I for one reflected on John Calvin and specifically Calvin’s third use of the law. (Alas, I fear I may be the only one inspired to think about Calvin. I told the distinguished Calvin scholar Dr. I. John Hesselink that I was going to write about the NFL referee imbroglio and John Calvin and he looked at me like I’d suggested we fly to Mars for the weekend.)
You remember the three uses of the law, don’t you? Use number one is to convict us of our sinfulness and need for salvation. Number two is as a deterrent to those who have no regard for rectitude and justice. In other words, contemplating the punishment may prevent someone from sin.
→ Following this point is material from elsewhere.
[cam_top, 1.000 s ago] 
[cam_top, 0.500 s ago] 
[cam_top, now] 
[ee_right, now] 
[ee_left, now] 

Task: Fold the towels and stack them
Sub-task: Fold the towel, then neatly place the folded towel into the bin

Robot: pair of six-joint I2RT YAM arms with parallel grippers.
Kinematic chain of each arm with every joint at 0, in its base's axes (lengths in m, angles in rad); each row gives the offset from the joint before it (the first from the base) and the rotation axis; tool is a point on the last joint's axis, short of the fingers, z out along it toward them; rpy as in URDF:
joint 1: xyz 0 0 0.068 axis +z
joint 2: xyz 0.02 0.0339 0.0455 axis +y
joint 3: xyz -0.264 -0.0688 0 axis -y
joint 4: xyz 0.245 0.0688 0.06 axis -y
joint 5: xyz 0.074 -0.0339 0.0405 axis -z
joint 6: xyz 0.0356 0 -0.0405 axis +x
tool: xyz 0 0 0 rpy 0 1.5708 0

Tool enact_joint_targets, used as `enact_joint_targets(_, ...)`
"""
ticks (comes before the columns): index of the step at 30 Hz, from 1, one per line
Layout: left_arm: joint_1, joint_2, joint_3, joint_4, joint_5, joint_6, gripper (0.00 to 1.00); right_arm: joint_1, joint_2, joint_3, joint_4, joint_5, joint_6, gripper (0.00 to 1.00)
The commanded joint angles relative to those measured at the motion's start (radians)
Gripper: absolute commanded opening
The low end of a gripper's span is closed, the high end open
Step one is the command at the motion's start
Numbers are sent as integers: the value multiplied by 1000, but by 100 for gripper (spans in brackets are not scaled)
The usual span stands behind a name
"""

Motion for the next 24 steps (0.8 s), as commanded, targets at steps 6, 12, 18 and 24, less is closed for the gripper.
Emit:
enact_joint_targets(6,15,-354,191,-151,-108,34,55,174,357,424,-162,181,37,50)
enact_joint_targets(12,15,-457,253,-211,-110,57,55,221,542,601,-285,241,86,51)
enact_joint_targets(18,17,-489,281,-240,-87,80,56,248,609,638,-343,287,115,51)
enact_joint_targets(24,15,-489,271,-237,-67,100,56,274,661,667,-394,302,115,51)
Third is as a guide to righteous living for those in whom the Spirit already reigns.
But for all three to work, you have to believe there is a judge. You have to believe someone is watching.
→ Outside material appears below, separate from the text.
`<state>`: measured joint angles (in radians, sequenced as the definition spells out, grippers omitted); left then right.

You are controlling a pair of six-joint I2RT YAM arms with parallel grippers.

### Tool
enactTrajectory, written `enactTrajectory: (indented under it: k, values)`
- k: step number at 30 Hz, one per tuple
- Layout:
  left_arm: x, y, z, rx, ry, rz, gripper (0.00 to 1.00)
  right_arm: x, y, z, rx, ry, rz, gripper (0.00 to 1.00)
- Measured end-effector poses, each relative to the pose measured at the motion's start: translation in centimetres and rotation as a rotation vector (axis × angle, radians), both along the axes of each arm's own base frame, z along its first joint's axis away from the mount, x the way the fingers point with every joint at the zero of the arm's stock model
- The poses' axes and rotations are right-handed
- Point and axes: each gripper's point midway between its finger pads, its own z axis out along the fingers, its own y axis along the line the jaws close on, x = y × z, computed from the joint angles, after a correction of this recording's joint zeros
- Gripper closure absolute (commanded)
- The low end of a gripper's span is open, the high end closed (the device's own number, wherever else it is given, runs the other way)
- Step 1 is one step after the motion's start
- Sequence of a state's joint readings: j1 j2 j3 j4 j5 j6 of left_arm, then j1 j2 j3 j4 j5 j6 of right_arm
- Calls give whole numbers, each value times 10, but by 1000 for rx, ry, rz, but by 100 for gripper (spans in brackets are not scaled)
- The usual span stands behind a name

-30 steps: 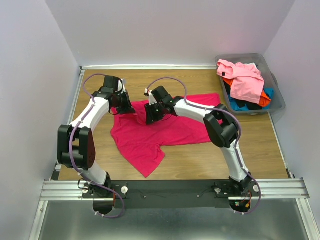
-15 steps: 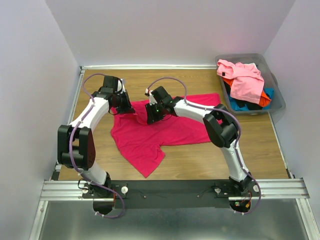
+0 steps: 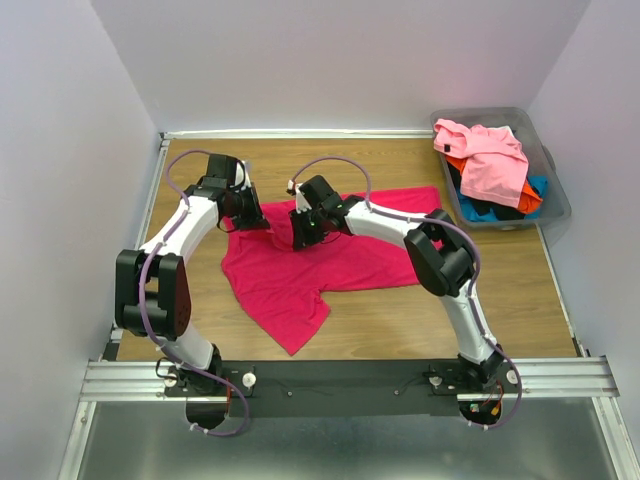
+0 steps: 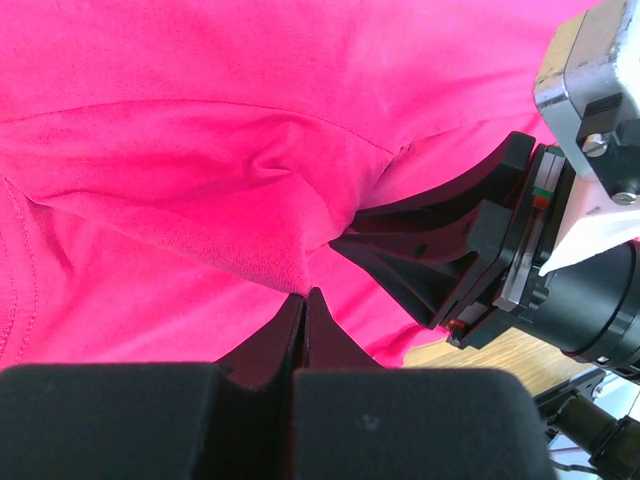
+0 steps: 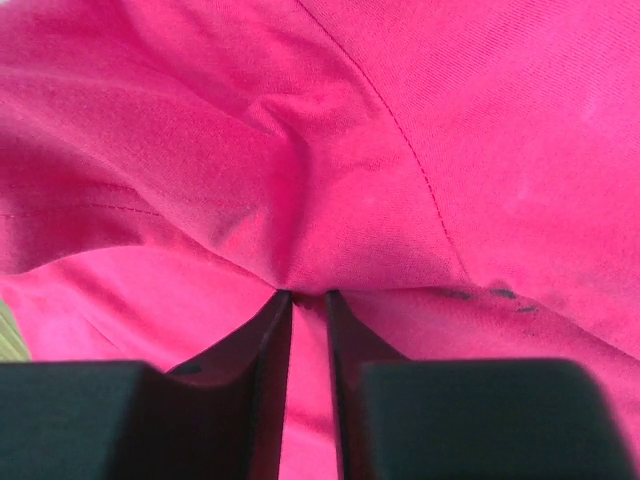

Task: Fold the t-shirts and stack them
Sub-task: Fold the tshirt

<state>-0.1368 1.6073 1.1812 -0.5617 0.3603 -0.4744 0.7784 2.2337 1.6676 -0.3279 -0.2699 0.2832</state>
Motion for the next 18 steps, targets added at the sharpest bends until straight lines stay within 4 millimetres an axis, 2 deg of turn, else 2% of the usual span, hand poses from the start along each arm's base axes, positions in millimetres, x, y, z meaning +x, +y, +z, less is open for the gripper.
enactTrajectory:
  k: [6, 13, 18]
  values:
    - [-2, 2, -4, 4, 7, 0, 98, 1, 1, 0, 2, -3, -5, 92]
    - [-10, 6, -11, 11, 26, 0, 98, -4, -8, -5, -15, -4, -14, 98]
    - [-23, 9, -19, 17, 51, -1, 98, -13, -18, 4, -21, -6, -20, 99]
Which is exactly what went wrong with the NFL. The NFL turned into a cross between the Lord of the Flies and every single day of junior high when we had a substitute teacher. The players believed no one was watching. So rather than use the rule book as a guide to righteous living, players did anything and everything they could get away with. Holding, chop blocking, head slapping, pushing, biting, tripping and every other imaginable means of giving someone the business were happening on every play.
The old joke about football is that a foreign visitor who watched the players huddle and then slam into each other told his host, “This game combines the two worst elements of American society — violence and committee meetings.” Add lawlessness to that list. This isn’t golf where players call fouls on themselves. Football without the rules was unwatchable. I longed for Dirty Harry, John Wayne, George Patton, Wyatt Earp, Rambo and Chuck Norris to arrive and clean things up. I know I’m not the only one who thought that – when the real referees returned they were given standing ovations!
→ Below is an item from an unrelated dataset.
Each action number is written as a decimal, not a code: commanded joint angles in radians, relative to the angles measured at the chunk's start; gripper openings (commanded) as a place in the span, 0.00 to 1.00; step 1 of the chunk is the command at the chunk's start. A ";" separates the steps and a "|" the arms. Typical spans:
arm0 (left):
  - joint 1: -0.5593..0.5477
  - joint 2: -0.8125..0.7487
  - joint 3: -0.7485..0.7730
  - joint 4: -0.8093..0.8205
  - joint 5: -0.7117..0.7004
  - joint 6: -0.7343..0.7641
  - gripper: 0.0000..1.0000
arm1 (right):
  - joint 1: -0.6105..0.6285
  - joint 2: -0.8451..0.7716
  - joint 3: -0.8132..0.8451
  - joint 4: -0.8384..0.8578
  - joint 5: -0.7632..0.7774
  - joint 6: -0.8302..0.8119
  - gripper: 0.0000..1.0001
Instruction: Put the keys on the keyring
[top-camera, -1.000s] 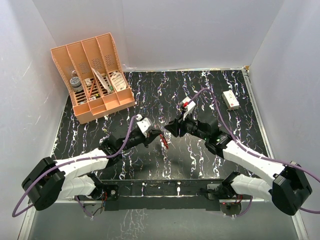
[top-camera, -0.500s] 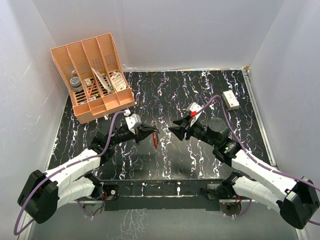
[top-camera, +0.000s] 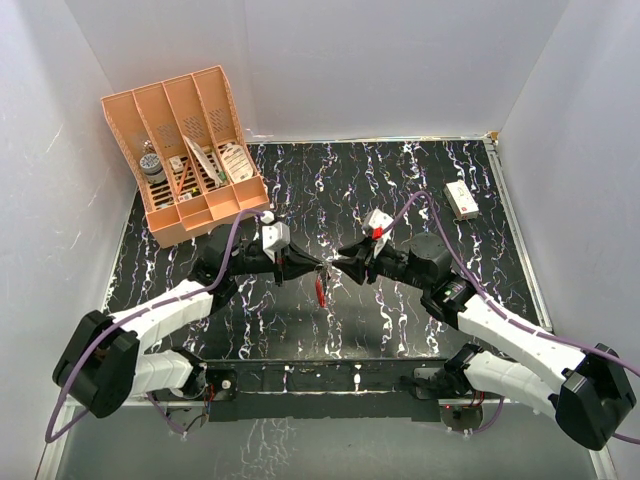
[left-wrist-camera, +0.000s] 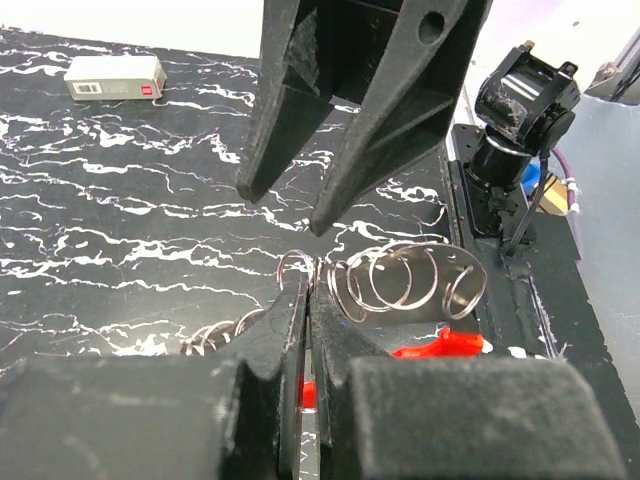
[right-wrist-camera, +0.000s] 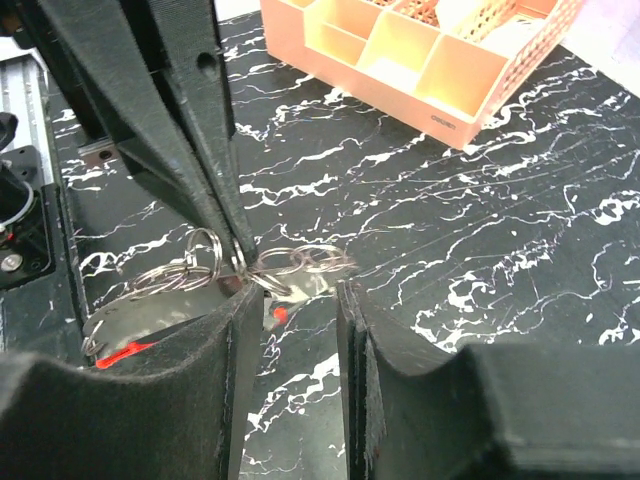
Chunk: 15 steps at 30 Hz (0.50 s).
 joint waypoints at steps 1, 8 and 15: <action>0.018 0.006 0.055 0.104 0.091 -0.016 0.00 | -0.005 -0.015 0.048 0.072 -0.076 -0.036 0.33; 0.029 0.046 0.063 0.164 0.119 -0.054 0.00 | -0.006 -0.019 0.042 0.077 -0.129 -0.050 0.32; 0.030 0.093 0.088 0.199 0.156 -0.087 0.00 | -0.006 0.009 0.063 0.064 -0.163 -0.058 0.27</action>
You may be surprised by a standing ovation for some middle-aged guys in zebra shirts, but I was more astonished by my own craving for law and order. Here’s a true confession: although you wouldn’t know to look at me because of my youthful visage and tremendous vigor, I turned 54 the other day. I am a Baby Boomer, raised on Vietnam and Watergate. We Boomers are the generation that gave the world the song, “I fight authority, authority always wins.” I have always disliked “the man.” Even now, when I’ve come to realize I am “the man,” I still dislike him. I haven’t been attracted to the military since I got over my GI Joe doll thing when I was eleven years old. I shy away from the police. When my kids were in elementary school I had to come to grips with the fact that I was afraid of the principal, even though she was 15 years younger than me.
I’ve been generationally predisposed to having a hard time with verses like Psalm 119:97, which says, “Oh how I love your law! I meditate on it all day long.” I never thought I loved God’s law. I loved God’s grace, but not the law. The law is for legalists and Pharisees and Fundamentalists.
And now, thanks to the NFL, I see clearly that the law is for me, too. Calvin knew what he was talking about.
“Do not think that I have come to abolish the Law or the Prophets, I have not come to abolish them but to fulfill them.”
Amen to that. Welcome back, law and order. I’m happy to see you.